**ABOUT THIS EXERCISE:**
Report back each line of the data that contains the word "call".

═══ SUPPLIED DATA ═══

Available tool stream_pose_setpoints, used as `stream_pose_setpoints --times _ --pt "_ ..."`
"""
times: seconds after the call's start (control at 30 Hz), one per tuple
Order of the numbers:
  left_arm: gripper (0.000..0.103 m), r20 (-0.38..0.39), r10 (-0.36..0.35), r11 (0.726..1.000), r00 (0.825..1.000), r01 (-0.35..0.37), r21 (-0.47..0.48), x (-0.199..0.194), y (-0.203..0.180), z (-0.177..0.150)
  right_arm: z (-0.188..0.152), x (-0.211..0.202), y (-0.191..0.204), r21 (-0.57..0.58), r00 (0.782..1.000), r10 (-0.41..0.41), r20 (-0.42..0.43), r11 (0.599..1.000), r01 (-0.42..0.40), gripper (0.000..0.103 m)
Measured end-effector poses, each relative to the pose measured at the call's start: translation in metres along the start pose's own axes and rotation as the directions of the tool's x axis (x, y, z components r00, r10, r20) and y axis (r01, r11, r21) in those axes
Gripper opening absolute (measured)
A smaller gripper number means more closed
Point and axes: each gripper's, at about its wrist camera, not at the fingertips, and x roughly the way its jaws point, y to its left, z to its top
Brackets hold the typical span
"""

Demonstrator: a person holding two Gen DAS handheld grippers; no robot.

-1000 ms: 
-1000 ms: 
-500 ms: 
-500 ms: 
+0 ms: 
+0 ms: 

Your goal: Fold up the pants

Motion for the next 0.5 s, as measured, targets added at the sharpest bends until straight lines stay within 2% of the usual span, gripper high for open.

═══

**WRITTEN SOLUTION:**
times: seconds after the call's start (control at 30 Hz), one per tuple
Measured end-effector poses, each relative to the pose measured at the call's start: translation in metres along the start pose's own axes and rotation as the directions of the tool's x axis (x, y, z components r00, r10, r20) and y axis (r01, r11, r21) in those axes

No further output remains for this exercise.